== DATASET CONTENT ==
● ● ● ●
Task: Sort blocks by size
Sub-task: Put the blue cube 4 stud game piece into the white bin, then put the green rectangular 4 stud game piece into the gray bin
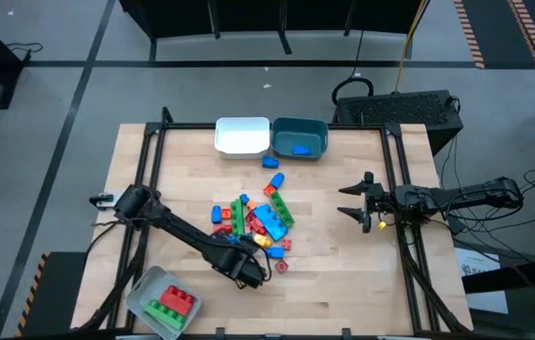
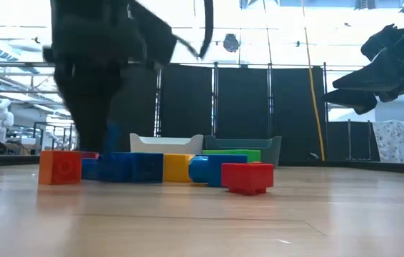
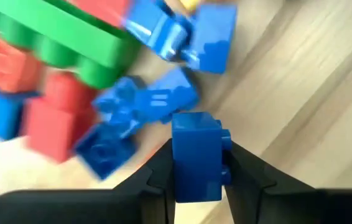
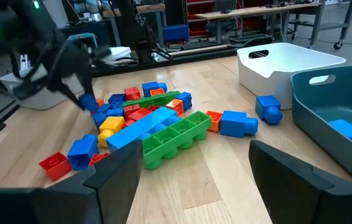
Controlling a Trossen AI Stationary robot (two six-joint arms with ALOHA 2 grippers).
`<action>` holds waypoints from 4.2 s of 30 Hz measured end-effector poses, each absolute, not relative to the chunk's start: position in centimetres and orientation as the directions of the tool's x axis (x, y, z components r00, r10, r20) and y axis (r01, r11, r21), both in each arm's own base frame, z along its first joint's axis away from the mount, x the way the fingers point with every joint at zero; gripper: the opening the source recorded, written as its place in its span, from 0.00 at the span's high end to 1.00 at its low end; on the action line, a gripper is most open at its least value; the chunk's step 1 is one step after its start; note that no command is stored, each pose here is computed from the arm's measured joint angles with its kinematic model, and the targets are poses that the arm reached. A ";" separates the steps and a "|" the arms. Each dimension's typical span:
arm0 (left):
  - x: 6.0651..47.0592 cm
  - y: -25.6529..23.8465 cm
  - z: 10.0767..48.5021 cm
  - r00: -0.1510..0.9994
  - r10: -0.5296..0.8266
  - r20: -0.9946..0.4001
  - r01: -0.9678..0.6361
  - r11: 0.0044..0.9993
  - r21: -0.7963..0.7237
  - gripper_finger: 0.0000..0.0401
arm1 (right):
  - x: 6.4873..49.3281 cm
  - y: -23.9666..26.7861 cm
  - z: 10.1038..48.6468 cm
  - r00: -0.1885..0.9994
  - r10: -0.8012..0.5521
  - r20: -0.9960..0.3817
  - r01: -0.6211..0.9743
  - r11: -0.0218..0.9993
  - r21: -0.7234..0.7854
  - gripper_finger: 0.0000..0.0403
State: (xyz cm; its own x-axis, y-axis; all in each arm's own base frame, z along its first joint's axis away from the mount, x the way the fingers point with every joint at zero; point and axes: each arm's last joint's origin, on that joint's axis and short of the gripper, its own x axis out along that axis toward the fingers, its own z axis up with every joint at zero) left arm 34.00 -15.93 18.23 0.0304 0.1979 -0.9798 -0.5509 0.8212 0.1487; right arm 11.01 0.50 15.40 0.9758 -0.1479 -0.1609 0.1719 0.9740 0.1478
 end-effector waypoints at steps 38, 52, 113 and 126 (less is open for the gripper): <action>31.3 25.2 20.9 0.153 0.319 -0.935 -0.800 0.595 0.072 0.76 | 11.0 0.5 15.4 0.976 -0.148 -0.161 0.172 0.973 0.151 0.31; 32.0 23.2 23.3 0.260 0.292 -0.920 -0.709 0.704 0.024 0.76 | 11.0 0.5 15.4 0.976 -0.148 -0.161 0.173 0.973 0.151 0.31; 42.9 2.0 18.4 0.442 0.076 -0.894 0.661 0.646 0.382 0.31 | 11.0 0.4 15.4 0.967 -0.197 -0.161 0.221 0.965 0.143 0.31; 43.5 4.9 15.1 0.380 0.106 -0.919 0.685 0.636 0.356 0.44 | 11.2 0.4 15.1 0.961 -0.199 -0.190 0.226 0.965 0.133 0.31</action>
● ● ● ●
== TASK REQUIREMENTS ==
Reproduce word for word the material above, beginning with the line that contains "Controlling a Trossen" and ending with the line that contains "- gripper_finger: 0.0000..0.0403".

== RESULT FOR THIS EXERCISE ==
Controlling a Trossen AI Stationary robot (two six-joint arms with ALOHA 2 grippers).
`<action>` holds waypoints from 4.2 s of 30 Hz measured end-effector poses, each absolute, not relative to the chunk's start: position in centimetres and orientation as the directions of the tool's x axis (x, y, z components r00, r10, r20) and y axis (r01, r11, r21), both in each arm's own base frame, z along its first joint's axis away from the mount, x the way the fingers point with every joint at zero; gripper: the opening the source recorded, written as its place in its span, from 0.00 at the span's high end to 1.00 at its low end; on the action line, a gripper is most open at its least value; the chunk's step 1 is one step after its start; note that no command is stored, each pose here is computed from the arm's measured joint angles with its kinematic model, and the targets are poses that the arm reached. A ";" separates the steps and a "|" the arms. Each dimension's typical span:
arm0 (left):
  - x: 6.0651..47.0592 cm
  - y: -25.6529..23.8465 cm
  - z: 10.0767..48.5021 cm
  - r00: -0.1510..0.9994
  - r10: -0.5296..0.8266
  - r20: -0.9946..0.4001
  - r01: -0.9678..0.6361
  - r11: 0.0044..0.9993
  - r21: -0.7963..0.7237
  - gripper_finger: 0.0000..0.0401
arm1 (right):
  - x: 6.4873..49.3281 cm
  - y: -23.9666..26.7861 cm
  - z: 10.1038..48.6468 cm
  - r00: -0.1885..0.9994
  - r10: -0.8012..0.5521
  - r20: -0.9960..0.3817
  - r01: -0.6211..0.9743
  - r11: -0.0218..0.9993
  - r21: -0.7234..0.7854
  - gripper_finger: 0.0000..0.0403

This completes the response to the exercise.